_Task_: Up to and including the line that holds "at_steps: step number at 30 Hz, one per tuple", print the data exactly from its first line; do not print the pictures.

_Collected data_:

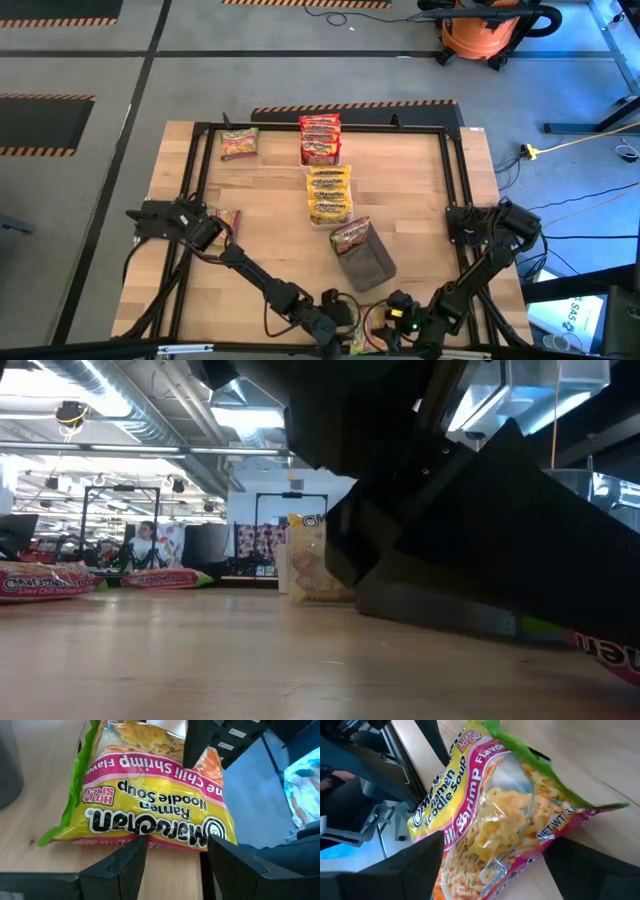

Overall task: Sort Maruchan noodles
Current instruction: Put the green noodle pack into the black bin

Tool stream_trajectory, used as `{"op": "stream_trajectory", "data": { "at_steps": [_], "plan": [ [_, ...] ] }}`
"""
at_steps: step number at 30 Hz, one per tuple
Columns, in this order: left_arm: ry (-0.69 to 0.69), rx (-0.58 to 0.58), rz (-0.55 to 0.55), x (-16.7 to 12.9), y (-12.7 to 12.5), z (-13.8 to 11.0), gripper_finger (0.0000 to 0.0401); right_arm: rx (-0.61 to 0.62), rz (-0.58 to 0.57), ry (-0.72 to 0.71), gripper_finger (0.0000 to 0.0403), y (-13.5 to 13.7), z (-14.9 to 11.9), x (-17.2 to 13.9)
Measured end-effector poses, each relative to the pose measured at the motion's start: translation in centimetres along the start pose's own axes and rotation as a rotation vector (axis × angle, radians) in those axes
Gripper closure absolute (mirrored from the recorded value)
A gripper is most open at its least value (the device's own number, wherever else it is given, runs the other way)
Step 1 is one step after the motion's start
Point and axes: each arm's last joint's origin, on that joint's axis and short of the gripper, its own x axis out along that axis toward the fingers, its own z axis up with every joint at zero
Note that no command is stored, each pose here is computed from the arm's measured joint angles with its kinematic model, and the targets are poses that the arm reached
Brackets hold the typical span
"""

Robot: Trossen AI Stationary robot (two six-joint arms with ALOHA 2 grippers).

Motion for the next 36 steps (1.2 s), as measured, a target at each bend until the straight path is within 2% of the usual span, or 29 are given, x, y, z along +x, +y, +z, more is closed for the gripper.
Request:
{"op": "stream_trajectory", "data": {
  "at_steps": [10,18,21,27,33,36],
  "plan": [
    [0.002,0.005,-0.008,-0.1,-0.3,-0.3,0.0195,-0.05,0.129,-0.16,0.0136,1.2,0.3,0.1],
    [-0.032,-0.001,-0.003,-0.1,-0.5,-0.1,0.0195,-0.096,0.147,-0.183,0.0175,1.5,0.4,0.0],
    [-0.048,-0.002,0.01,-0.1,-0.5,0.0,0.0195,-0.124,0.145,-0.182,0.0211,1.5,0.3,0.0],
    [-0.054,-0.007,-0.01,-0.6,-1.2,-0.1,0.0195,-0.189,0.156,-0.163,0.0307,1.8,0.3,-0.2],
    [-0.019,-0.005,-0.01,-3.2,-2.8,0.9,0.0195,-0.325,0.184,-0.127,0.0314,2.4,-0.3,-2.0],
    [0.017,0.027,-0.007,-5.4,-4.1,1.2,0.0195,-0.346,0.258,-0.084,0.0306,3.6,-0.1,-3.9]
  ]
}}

_Response to this exercise_:
Overall task: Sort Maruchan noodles
Current instruction: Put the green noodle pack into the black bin

Tool stream_trajectory, used as `{"op": "stream_trajectory", "data": { "at_steps": [_], "plan": [ [_, ...] ] }}`
"""
at_steps: step number at 30 Hz, one per tuple

This answer has been written out in full.